▶ What is needed
Transcribe exactly the lines that fall between the one holding "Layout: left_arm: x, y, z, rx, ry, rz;" and the one holding "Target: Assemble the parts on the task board", inclusive, from the entries below.

▶ Material provided
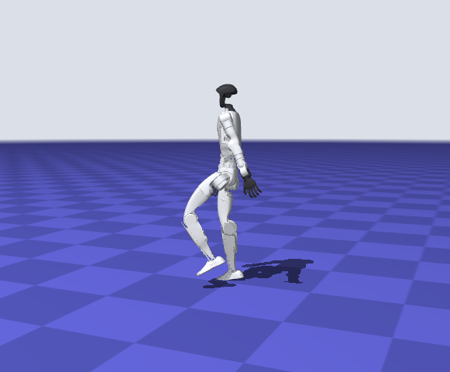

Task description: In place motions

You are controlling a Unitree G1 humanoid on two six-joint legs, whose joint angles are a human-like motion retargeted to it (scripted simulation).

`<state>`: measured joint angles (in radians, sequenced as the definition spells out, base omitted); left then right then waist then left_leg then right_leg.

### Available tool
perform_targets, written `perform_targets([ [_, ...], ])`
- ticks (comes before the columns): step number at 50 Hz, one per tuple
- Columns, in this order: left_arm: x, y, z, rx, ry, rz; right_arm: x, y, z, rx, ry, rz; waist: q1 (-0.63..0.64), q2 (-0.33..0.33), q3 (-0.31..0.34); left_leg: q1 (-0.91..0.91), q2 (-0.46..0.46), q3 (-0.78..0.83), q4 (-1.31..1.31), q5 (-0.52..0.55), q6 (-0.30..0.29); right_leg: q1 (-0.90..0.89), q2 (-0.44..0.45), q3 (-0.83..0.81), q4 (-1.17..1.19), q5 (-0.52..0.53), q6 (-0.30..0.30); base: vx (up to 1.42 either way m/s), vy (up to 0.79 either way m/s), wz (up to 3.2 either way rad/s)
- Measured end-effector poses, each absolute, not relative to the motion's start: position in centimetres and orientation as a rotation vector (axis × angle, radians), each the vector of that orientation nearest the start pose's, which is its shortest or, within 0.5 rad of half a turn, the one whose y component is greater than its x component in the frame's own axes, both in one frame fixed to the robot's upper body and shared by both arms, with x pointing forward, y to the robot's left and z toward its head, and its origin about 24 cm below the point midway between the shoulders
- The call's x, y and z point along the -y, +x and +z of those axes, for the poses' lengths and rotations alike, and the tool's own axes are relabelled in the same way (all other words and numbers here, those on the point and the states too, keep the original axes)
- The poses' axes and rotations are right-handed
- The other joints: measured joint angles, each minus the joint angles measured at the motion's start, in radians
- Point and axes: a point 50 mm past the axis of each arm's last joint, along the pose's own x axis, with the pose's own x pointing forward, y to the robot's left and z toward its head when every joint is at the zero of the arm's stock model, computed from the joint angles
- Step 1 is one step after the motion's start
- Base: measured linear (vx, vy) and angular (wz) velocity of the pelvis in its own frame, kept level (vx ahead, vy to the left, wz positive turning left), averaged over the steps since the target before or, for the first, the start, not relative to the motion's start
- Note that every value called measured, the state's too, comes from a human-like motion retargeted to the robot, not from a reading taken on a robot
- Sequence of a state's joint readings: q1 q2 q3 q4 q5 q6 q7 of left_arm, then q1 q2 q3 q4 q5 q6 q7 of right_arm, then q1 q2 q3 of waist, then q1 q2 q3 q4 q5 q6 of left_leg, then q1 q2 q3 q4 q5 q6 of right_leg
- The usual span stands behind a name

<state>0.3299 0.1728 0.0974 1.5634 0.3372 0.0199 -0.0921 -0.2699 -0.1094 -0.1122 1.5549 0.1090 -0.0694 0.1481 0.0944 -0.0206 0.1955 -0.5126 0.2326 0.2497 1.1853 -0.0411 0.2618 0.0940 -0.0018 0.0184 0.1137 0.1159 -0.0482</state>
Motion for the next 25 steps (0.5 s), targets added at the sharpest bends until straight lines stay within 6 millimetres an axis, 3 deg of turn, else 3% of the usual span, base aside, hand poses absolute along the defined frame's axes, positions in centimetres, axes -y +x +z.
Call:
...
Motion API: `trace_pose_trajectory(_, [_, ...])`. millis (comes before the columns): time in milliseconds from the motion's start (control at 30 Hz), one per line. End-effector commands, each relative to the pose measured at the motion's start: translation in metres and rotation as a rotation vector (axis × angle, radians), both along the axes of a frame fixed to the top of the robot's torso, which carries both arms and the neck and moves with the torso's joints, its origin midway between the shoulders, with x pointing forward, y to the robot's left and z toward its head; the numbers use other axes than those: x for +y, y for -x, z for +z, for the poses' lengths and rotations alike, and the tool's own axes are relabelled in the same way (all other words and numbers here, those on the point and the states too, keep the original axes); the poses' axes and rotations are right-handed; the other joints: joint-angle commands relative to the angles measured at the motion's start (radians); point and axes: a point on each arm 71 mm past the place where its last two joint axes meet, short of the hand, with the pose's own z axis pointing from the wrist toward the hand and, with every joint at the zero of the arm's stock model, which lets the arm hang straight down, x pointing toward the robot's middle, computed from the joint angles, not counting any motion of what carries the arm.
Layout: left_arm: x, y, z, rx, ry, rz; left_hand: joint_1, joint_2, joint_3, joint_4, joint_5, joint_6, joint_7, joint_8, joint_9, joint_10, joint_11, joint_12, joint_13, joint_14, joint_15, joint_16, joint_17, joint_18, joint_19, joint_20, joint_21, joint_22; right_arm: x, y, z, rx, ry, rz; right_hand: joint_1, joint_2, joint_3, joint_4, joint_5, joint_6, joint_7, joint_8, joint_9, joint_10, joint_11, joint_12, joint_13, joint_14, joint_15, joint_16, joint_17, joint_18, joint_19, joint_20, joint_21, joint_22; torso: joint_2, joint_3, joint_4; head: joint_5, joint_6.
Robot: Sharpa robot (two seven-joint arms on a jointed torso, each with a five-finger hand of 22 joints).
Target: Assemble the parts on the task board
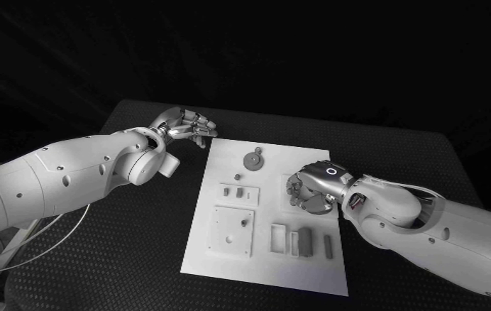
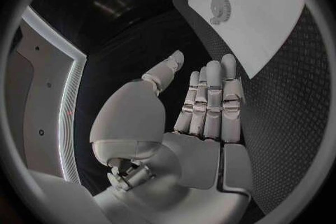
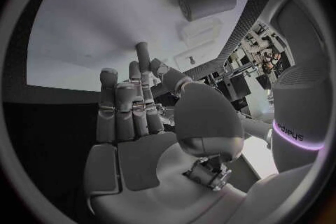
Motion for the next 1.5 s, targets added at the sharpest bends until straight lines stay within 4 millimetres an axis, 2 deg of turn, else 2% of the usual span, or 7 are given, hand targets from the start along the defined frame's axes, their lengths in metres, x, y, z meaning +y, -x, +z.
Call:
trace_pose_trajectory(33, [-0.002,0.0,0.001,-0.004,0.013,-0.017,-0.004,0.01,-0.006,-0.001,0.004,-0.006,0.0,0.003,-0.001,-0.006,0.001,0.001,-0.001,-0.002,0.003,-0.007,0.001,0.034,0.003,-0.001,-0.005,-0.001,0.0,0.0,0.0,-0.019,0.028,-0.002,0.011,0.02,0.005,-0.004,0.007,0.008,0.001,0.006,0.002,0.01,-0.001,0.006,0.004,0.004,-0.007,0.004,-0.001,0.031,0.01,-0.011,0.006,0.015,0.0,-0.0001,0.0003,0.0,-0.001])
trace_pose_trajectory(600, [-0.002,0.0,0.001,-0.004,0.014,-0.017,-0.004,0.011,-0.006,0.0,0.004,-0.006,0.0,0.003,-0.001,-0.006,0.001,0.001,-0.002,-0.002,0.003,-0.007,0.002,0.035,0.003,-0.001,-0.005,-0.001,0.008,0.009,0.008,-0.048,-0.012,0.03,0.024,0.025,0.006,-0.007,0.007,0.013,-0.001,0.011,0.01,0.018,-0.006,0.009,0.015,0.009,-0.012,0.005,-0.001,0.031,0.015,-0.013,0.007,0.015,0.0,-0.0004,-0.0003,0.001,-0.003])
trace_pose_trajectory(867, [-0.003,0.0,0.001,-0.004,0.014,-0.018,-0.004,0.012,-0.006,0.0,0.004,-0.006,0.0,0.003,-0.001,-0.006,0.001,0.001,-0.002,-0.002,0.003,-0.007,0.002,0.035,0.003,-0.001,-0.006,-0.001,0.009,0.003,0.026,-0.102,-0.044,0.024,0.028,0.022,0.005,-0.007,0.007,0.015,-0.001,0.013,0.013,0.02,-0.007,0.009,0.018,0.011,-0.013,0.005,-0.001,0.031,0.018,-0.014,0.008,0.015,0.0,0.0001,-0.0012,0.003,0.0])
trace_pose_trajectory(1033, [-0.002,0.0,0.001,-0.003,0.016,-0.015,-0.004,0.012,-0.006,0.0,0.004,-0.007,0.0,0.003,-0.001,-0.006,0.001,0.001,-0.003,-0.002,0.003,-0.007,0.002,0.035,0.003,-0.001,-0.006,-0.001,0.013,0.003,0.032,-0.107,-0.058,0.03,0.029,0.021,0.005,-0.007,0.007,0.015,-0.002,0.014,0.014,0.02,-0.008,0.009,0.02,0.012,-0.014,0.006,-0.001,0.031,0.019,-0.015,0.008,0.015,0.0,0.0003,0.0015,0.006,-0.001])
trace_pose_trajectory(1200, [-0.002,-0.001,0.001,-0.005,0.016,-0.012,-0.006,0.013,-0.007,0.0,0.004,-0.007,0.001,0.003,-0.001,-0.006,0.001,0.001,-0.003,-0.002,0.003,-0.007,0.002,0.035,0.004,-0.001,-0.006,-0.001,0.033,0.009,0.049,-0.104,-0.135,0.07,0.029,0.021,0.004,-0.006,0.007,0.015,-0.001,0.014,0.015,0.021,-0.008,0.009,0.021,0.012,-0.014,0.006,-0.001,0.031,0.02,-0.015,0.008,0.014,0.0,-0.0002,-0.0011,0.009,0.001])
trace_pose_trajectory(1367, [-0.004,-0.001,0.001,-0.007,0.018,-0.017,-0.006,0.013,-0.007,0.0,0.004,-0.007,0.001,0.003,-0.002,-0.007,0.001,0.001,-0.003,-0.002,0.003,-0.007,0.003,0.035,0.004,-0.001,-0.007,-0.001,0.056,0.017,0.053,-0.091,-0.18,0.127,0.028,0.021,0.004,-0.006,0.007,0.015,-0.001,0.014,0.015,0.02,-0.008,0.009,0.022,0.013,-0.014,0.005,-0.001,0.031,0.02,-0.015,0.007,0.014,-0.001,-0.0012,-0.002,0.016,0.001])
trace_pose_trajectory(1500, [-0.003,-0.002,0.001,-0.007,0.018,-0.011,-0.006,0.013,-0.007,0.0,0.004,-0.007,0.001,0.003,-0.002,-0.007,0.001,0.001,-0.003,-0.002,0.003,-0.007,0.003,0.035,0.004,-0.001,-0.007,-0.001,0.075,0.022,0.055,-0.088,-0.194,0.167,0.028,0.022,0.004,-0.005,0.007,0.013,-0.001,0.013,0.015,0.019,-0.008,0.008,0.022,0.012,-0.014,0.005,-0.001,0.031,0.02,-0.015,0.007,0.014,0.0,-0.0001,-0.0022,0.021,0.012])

▶ Response below
Layout: left_arm: x, y, z, rx, ry, rz; left_hand: joint_1, joint_2, joint_3, joint_4, joint_5, joint_6, joint_7, joint_8, joint_9, joint_10, joint_11, joint_12, joint_13, joint_14, joint_15, joint_16, joint_17, joint_18, joint_19, joint_20, joint_21, joint_22; right_arm: x, y, z, rx, ry, rz; right_hand: joint_1, joint_2, joint_3, joint_4, joint_5, joint_6, joint_7, joint_8, joint_9, joint_10, joint_11, joint_12, joint_13, joint_14, joint_15, joint_16, joint_17, joint_18, joint_19, joint_20, joint_21, joint_22; torso: joint_2, joint_3, joint_4; head: joint_5, joint_6.
Robot: Sharpa robot (two seven-joint arms on a jointed torso, each with a five-finger hand of 22 joints).
Target: Assemble the parts on the task board

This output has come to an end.